> _PROVIDED RECORDS_:
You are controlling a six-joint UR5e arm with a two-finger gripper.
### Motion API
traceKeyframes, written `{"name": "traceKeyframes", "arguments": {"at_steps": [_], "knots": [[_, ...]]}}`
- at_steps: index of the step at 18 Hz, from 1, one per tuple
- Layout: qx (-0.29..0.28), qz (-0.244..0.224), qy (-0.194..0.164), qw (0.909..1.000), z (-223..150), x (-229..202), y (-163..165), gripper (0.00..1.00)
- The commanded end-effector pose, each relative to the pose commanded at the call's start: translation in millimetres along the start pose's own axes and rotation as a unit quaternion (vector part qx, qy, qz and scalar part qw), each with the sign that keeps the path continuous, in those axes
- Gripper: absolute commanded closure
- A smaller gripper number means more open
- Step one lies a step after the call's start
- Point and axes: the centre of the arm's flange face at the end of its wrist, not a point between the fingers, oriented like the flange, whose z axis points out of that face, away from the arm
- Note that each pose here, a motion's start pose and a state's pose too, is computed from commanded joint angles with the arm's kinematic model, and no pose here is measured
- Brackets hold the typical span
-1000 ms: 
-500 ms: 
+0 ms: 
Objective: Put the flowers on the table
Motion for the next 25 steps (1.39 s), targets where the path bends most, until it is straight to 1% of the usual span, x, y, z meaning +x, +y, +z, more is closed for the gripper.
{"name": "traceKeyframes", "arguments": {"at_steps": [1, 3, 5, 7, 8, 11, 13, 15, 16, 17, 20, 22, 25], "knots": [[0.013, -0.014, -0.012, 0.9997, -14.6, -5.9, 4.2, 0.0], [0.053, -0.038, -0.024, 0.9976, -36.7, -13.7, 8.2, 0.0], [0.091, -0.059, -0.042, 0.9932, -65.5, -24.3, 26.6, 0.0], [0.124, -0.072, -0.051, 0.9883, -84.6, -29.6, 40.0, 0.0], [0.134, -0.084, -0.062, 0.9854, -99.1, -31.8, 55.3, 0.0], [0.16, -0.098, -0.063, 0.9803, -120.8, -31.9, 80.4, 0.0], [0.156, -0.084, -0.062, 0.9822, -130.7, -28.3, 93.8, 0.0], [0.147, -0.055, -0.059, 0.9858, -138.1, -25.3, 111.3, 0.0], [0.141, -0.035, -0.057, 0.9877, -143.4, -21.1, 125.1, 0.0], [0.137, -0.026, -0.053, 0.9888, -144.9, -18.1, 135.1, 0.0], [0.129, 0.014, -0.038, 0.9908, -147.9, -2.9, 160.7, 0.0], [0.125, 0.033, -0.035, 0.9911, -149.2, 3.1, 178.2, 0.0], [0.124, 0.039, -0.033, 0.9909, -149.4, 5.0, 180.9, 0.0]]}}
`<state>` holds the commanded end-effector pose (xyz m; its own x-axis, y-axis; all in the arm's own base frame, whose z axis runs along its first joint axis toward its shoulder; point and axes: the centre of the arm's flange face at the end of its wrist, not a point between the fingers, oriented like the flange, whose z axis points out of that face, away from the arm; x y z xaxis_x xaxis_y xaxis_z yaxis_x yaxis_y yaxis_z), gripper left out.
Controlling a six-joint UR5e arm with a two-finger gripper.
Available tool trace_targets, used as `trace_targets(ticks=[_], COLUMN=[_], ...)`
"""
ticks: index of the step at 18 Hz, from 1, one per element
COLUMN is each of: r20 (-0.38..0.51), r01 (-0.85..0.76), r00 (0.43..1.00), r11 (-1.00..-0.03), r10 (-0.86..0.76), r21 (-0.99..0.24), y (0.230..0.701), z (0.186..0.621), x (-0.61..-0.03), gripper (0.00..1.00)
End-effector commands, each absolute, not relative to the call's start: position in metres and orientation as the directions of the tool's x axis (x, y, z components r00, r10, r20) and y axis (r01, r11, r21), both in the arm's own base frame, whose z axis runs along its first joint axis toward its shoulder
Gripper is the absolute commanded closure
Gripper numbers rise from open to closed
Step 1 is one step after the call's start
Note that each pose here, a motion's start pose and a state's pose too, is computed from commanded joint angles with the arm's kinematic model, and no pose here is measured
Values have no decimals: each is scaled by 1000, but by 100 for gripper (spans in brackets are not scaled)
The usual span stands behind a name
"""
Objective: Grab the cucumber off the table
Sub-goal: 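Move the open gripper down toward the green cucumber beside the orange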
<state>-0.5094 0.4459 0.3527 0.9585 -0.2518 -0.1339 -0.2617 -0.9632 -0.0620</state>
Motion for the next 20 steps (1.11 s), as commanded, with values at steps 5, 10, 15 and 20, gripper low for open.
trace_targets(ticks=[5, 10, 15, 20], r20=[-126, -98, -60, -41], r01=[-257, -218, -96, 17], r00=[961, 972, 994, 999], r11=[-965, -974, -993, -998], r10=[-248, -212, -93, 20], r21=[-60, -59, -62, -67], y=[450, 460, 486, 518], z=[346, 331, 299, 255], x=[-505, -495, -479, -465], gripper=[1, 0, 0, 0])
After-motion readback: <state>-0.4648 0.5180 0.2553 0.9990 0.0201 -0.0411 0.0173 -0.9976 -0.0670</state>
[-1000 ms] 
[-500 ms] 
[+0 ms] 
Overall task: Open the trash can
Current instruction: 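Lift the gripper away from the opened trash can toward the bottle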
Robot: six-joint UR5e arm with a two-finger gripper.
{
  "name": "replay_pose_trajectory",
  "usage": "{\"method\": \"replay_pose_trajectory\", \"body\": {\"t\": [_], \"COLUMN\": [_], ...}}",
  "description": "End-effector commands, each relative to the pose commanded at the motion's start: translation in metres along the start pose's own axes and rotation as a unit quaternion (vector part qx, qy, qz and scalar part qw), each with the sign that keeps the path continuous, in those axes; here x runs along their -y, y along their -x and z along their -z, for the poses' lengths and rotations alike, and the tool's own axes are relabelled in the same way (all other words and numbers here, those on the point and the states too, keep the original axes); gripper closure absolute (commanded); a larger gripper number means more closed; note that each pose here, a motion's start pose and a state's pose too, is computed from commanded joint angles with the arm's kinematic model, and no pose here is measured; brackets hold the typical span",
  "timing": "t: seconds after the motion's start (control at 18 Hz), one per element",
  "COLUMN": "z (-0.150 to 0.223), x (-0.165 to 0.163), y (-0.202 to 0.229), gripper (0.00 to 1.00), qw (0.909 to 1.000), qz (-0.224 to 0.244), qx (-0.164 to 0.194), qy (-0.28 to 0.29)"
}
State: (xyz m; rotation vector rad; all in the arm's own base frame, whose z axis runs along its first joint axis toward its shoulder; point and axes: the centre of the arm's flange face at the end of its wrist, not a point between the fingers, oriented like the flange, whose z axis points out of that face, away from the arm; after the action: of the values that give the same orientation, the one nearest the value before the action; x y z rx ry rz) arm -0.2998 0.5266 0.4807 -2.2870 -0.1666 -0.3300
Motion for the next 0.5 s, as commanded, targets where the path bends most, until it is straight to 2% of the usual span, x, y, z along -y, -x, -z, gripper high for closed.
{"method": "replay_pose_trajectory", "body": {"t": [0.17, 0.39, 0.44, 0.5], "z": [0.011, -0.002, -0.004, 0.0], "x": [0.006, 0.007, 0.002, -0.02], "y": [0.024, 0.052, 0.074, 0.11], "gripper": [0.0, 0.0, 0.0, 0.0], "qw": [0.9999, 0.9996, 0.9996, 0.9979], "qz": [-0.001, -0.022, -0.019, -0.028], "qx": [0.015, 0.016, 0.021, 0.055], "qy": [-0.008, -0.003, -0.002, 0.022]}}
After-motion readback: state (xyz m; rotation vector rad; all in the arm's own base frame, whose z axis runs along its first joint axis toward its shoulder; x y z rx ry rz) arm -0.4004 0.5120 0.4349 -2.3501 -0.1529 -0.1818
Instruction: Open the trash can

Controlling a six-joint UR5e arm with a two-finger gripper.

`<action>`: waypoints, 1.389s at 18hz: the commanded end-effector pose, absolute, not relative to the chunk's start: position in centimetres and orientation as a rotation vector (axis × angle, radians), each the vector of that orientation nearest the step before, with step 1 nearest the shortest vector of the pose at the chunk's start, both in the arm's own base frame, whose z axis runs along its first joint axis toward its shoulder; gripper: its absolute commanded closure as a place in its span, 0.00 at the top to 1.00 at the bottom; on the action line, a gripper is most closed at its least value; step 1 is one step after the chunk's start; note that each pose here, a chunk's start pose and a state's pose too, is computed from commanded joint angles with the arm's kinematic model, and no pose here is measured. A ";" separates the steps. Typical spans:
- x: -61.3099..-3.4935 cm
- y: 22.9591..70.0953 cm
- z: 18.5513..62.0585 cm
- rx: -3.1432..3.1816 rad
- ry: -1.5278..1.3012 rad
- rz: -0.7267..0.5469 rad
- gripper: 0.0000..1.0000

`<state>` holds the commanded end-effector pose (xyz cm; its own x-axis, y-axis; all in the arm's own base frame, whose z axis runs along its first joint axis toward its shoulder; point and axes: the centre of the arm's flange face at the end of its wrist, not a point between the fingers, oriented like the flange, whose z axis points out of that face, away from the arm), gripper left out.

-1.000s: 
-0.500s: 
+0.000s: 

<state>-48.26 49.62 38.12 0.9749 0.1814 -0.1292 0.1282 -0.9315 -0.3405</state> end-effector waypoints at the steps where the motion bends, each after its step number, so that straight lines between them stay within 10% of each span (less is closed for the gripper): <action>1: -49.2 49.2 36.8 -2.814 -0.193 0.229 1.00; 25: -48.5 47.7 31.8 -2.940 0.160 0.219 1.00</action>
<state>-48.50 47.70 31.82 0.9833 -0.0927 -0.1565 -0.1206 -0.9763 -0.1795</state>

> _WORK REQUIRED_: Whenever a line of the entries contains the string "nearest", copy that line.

> _WRITTEN ANSWER_:
State: (xyz m; rotation vector rad; all in the arm's own base frame, whose z axis runs along its first joint axis toward its shoulder; point and axes: the centre of the arm's flange face at the end of its wrist, not a point between the fingers, oriented like the flange, whose z axis points out of that face, away from the arm; after the action: of the values that give the same orientation, the one nearest the value before the action; x y z rx ry rz) arm -0.2998 0.5266 0.4807 -2.2870 -0.1666 -0.3300
`<action>`: waypoints, 1.389s at 18hz: the commanded end-effector pose, absolute, not relative to the chunk's start: position in centimetres and orientation as a rotation vector (axis × angle, radians), each the vector of that orientation nearest the step before, with step 1 nearest the shortest vector of the pose at the chunk's start, both in the arm's own base frame, whose z axis runs along its first joint axis toward its shoulder; gripper: its absolute commanded closure as a place in its span, 0.00 at the top to 1.00 at the bottom; on the action line, a gripper is most closed at its least value; step 1 is one step after the chunk's start; note that each pose here, a chunk's start pose and a state's pose too, is computed from commanded joint angles with the arm's kinematic model, and no pose here is measured. A ";" separates the steps. Typical spans:

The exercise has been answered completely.